= Harry Lehotsky =

Harry Lehotsky, (26 July 1957 - 11 November 2006) was a pastor for the North American Baptist Conference and newspaper columnist. Lehotsky born in New York City, he moved to Winnipeg, Manitoba, and founded the church New Life Ministries there. He was also a columnist for the Winnipeg Sun newspaper where his final column was published 22 October 2006.

Lehotsky was mostly known for his advocacy on behalf of the poor in the West End of Winnipeg, and his dedication for improving the living conditions of his adopted neighborhood. He also helped found the Lazarus Housing and Nehemiah Housing programs as well as the Ellice Cafe and Theatre. After his diagnosis of terminal pancreatic cancer, but before his death, he was honoured with a mural on the side of a Maryland Street building depicting his efforts in the area. The Attorney General also created the Rev. Harry Lehotsky Award for Community Activism to recognize individuals and organizations that have made outstanding contributions to crime prevention in Manitoba.

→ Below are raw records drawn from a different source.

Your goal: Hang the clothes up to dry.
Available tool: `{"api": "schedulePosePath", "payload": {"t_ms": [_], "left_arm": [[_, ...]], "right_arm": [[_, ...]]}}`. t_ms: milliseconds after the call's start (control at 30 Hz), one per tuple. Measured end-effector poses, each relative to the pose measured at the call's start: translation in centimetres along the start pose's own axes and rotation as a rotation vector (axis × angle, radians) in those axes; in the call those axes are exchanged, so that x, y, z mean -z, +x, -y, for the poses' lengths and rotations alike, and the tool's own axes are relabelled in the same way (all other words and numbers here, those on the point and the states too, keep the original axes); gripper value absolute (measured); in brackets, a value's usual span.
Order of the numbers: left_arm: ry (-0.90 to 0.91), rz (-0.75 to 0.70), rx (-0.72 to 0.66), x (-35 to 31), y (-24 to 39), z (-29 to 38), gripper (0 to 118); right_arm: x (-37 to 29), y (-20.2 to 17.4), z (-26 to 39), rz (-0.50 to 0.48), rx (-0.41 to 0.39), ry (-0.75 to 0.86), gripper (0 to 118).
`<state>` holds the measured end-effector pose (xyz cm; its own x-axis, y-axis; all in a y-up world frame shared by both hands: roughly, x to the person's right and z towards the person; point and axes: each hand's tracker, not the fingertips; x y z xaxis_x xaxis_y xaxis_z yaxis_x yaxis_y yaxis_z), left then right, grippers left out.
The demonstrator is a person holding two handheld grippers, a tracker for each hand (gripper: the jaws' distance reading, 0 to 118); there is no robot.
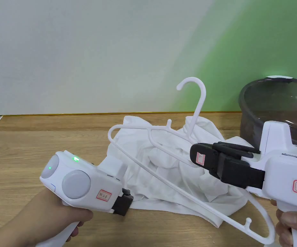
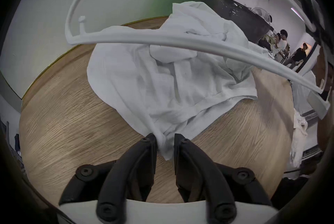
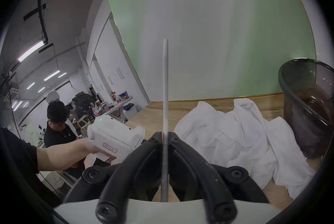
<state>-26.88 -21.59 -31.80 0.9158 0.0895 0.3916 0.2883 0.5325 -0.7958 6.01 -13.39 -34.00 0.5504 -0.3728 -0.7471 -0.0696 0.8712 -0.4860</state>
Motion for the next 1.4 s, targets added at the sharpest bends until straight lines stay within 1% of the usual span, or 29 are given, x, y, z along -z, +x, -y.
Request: {"api": "schedulePosePath", "payload": {"t_ms": [67,133,200,267,300,367,467,533,600,633,667,700,733,767,833,867,900,933,967,1000,1033,1067,1133,1233,1267,1300,1333,1367,1400], "left_arm": [[0.005,0.008,-0.011,-0.2,-0.1,0.2,17],[0.010,0.006,-0.019,-0.3,-0.2,0.2,12],[0.022,0.014,-0.035,-0.6,-0.4,0.4,7],[0.025,0.053,-0.075,-0.9,-0.6,0.4,6],[0.031,0.052,-0.074,-1.0,-0.6,0.6,6],[0.049,0.033,-0.078,-1.1,-0.5,0.7,5],[0.073,0.016,-0.100,-1.2,-0.8,0.7,4],[0.065,-0.001,-0.117,-1.1,-0.9,0.6,4],[0.077,0.000,-0.123,-1.2,-1.1,0.9,4],[0.085,-0.010,-0.128,-1.2,-1.1,1.0,4],[0.088,-0.019,-0.138,-1.2,-1.2,0.9,4],[0.081,-0.008,-0.149,-1.2,-1.3,0.9,4],[0.094,0.000,-0.160,-1.2,-1.3,0.9,4],[0.090,0.011,-0.166,-1.2,-1.3,0.9,4],[0.091,-0.003,-0.161,-1.1,-1.1,0.7,4],[0.093,-0.007,-0.162,-1.1,-1.1,0.7,4],[0.097,0.002,-0.171,-1.2,-1.1,0.7,4],[0.102,0.011,-0.183,-1.3,-1.2,0.7,4],[0.102,0.007,-0.184,-1.4,-1.2,0.7,4],[0.116,-0.019,-0.179,-1.5,-1.1,0.7,4],[0.132,-0.047,-0.173,-1.5,-1.1,0.7,4],[0.119,-0.031,-0.182,-1.5,-1.1,0.7,4],[0.125,-0.014,-0.216,-1.6,-1.3,0.7,4],[0.124,-0.016,-0.212,-1.6,-1.1,0.7,4],[0.122,-0.018,-0.212,-1.6,-1.1,0.7,4],[0.120,-0.016,-0.208,-1.7,-1.0,0.7,4],[0.123,-0.016,-0.207,-1.7,-1.0,0.6,4],[0.127,-0.015,-0.215,-1.8,-1.0,0.6,4],[0.128,-0.014,-0.221,-1.9,-1.0,0.6,4]], "right_arm": [[-0.2,0.0,0.0,-0.001,-0.010,-0.004,7],[-0.5,-0.3,0.1,0.000,-0.043,-0.016,7],[-0.8,-0.7,0.3,-0.019,-0.122,-0.033,7],[-1.2,-1.0,0.7,-0.023,-0.178,-0.056,7],[-1.4,-1.3,0.9,-0.005,-0.232,-0.060,7],[-2.0,-1.7,1.1,0.048,-0.295,-0.068,7],[-3.0,-3.3,1.4,0.139,-0.428,-0.064,7],[-3.9,-3.8,1.7,0.167,-0.491,-0.071,7],[-4.9,-4.5,2.2,0.171,-0.578,-0.067,7],[-5.3,-4.9,2.3,0.196,-0.605,-0.081,7],[-5.6,-5.3,2.6,0.216,-0.662,-0.076,7],[-5.9,-5.7,2.8,0.210,-0.689,-0.091,7],[-6.2,-6.0,2.9,0.231,-0.691,-0.090,7],[-6.4,-6.1,2.9,0.210,-0.685,-0.100,7],[-6.9,-6.2,3.2,0.204,-0.689,-0.087,7],[-6.9,-6.1,3.1,0.193,-0.662,-0.098,7],[-7.1,-6.3,3.4,0.214,-0.694,-0.081,7],[-7.2,-6.3,3.6,0.207,-0.697,-0.089,7],[-7.2,-6.5,3.8,0.227,-0.713,-0.093,7],[-7.4,-6.8,4.2,0.240,-0.753,-0.090,7],[-7.6,-7.1,4.4,0.223,-0.759,-0.096,7],[-7.7,-7.2,4.6,0.234,-0.770,-0.096,7],[-7.9,-8.0,5.2,0.249,-0.848,-0.093,7],[-8.0,-9.2,6.4,0.277,-0.960,-0.085,7],[-7.8,-9.5,6.6,0.272,-0.972,-0.109,7],[-7.7,-9.9,6.9,0.286,-1.012,-0.123,7],[-7.5,-10.2,7.5,0.289,-1.070,-0.110,7],[-7.3,-10.5,7.9,0.293,-1.088,-0.126,7],[-7.3,-10.8,8.5,0.303,-1.140,-0.119,7]]}}
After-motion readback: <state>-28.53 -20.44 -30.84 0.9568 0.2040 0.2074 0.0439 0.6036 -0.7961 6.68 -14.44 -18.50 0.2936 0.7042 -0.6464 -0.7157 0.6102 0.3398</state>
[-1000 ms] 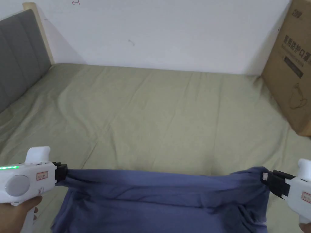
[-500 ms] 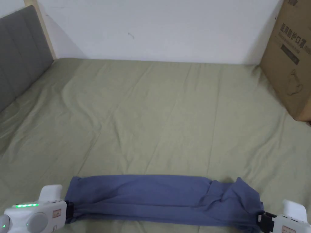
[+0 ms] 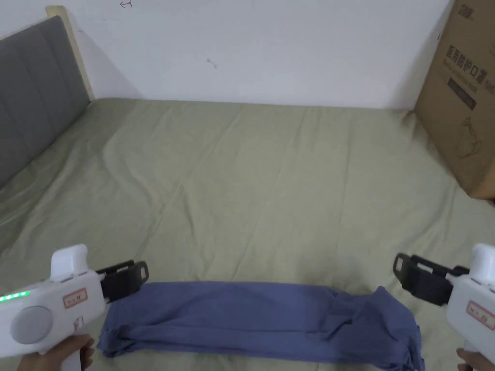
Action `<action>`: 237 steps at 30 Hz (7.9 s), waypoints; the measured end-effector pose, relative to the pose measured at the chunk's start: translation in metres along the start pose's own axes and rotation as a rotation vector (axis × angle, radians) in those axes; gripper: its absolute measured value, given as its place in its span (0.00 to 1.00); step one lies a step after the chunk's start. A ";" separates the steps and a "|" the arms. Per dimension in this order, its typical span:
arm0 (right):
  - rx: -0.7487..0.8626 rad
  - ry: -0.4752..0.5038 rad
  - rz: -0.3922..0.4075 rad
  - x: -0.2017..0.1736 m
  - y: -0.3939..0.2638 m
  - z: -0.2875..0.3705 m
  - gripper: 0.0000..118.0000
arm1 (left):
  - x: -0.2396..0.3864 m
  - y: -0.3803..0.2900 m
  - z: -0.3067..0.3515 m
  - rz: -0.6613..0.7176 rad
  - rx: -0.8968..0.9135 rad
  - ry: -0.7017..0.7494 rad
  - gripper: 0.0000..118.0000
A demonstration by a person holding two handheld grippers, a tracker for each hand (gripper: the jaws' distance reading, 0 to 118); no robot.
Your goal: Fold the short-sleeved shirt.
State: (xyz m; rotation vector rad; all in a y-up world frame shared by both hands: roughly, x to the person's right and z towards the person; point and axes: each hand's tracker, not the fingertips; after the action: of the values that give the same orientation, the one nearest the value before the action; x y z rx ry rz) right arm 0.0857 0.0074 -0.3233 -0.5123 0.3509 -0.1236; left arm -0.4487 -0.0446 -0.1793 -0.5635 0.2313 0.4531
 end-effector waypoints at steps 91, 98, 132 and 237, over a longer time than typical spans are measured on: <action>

Lehotsky was appointed a Member of the Order of Canada with effective date of 5 October 2006, as announced by the Canadian government on 20 February 2007. Though Lehotsky died before the official announcement, he was informed of the honour privately prior to his death.

In 2009 the City of Winnipeg named a newly renovated inner-city park the Harry Lehotsky Memorial Work Project.